Land-use competition presents another critical issue. Many areas suitable for PA also serve as strategic reserves for urban expansion, a trend observed in other rapidly urbanizing countries [87]. Water availability further limits sustainability, reinforcing the need to integrate PA expansion with broader watershed and land governance strategies [88].

Barriers to the large-scale adoption of protected agriculture include inadequate greenhouse designs that do not fit local bioclimatic conditions, limited availability of adapted seeds, insufficient technical capacity for greenhouse management, high electricity tariffs, restricted access to credit, and a lack of coordination among government programs and local enterprises [89]. In addition to these technical and economic challenges, sociocultural factors such as the age of farmers, their educational levels, household income, and access to training also influence the likelihood of adoption [90,91,92].
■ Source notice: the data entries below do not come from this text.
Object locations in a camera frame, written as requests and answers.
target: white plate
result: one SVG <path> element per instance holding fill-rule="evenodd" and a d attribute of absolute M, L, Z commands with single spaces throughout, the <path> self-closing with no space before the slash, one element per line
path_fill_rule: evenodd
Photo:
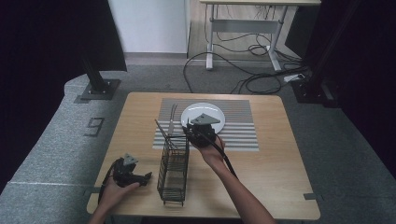
<path fill-rule="evenodd" d="M 212 124 L 212 128 L 215 129 L 215 133 L 221 131 L 225 124 L 224 114 L 217 106 L 207 103 L 198 103 L 187 106 L 181 114 L 181 125 L 187 127 L 187 120 L 196 119 L 203 113 L 212 118 L 219 119 L 220 123 Z"/>

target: human hand
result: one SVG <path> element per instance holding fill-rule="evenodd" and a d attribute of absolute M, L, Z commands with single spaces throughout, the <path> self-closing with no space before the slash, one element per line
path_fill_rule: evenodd
<path fill-rule="evenodd" d="M 111 171 L 110 178 L 106 182 L 105 190 L 102 194 L 102 198 L 92 214 L 89 224 L 102 224 L 105 222 L 107 214 L 110 210 L 116 206 L 128 193 L 139 188 L 139 183 L 133 183 L 131 185 L 122 188 L 117 185 L 113 179 L 113 171 Z"/>
<path fill-rule="evenodd" d="M 110 178 L 106 182 L 105 190 L 98 205 L 104 207 L 107 211 L 117 205 L 128 193 L 140 186 L 140 184 L 136 182 L 122 188 L 114 181 L 112 173 L 113 172 L 111 172 Z"/>
<path fill-rule="evenodd" d="M 218 145 L 221 149 L 224 149 L 225 143 L 221 140 L 220 137 L 216 137 L 215 144 Z M 204 161 L 212 168 L 216 165 L 224 164 L 223 158 L 221 157 L 220 153 L 212 146 L 209 145 L 207 147 L 196 147 L 202 154 Z"/>

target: wire basket
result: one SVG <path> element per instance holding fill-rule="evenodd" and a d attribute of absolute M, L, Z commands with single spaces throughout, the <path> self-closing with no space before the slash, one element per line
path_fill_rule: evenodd
<path fill-rule="evenodd" d="M 163 204 L 174 202 L 183 206 L 190 155 L 189 141 L 186 135 L 167 135 L 157 120 L 156 122 L 164 138 L 157 190 Z"/>

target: metal frame
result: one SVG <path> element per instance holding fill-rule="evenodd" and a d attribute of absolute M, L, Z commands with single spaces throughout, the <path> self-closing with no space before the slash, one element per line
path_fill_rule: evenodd
<path fill-rule="evenodd" d="M 189 167 L 189 140 L 186 135 L 167 135 L 158 122 L 157 126 L 164 137 L 157 190 L 160 193 L 163 204 L 173 202 L 181 203 L 183 206 L 186 199 L 187 171 Z"/>
<path fill-rule="evenodd" d="M 283 6 L 282 13 L 278 21 L 249 21 L 249 20 L 218 20 L 215 19 L 215 5 L 211 5 L 210 13 L 210 33 L 209 43 L 207 44 L 206 69 L 213 69 L 213 33 L 257 33 L 257 34 L 274 34 L 270 46 L 266 46 L 271 63 L 276 71 L 280 71 L 279 61 L 276 56 L 276 43 L 282 30 L 288 6 Z"/>

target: wrist
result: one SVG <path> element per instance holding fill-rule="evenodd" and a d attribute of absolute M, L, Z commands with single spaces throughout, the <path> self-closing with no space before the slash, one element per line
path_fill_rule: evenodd
<path fill-rule="evenodd" d="M 212 164 L 210 164 L 210 167 L 212 168 L 212 170 L 218 175 L 221 172 L 224 171 L 228 171 L 227 167 L 225 167 L 225 164 L 223 161 L 217 161 L 217 162 L 213 162 Z"/>
<path fill-rule="evenodd" d="M 109 213 L 108 208 L 104 207 L 103 205 L 98 205 L 98 207 L 93 212 L 92 217 L 88 223 L 89 224 L 104 223 L 108 213 Z"/>
<path fill-rule="evenodd" d="M 96 208 L 96 211 L 97 211 L 99 214 L 104 214 L 104 215 L 107 216 L 107 215 L 110 213 L 111 209 L 112 209 L 112 207 L 109 206 L 108 203 L 102 203 L 102 202 L 100 202 L 100 203 L 98 204 L 97 208 Z"/>

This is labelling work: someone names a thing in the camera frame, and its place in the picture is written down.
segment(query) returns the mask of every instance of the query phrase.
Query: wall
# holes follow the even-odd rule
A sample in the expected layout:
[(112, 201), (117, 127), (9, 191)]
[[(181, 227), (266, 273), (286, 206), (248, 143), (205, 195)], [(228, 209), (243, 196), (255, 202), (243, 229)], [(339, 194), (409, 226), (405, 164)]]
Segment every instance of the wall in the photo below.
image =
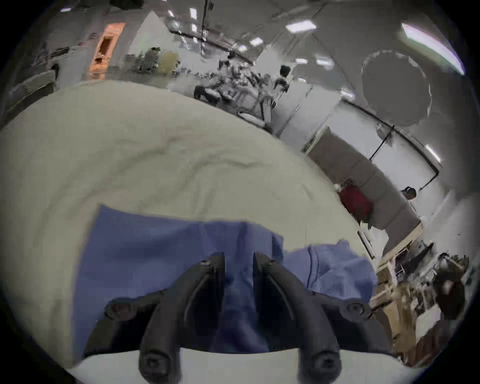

Furthermore, food localization strategies and agricultural extension services can facilitate expansion by promoting self-sufficiency and the sustainability of local food systems. While this study identifies areas that are highly suitable for protected agriculture, it is essential to emphasize that such cultivation remains input intensive and requires careful and inclusive incentivization. With the right combination of public investment, accessible financing, localized innovation, and strategic governance, protected agriculture can be a significant driver of agricultural transformation in Ecuador and the broader Andean region, greatly enhancing national food security, climate resilience, and territorial equity [93,94,95,96].

The integration of sustainability indicators into land-use planning has been emphasized as a strategy to mitigate climate change [97]. Although the referenced study focuses on forest management using life cycle assessments, it underscores the need for spatially informed strategies, which aligns with our GIS-AHP- and MaxEnt-based analysis of protected agriculture.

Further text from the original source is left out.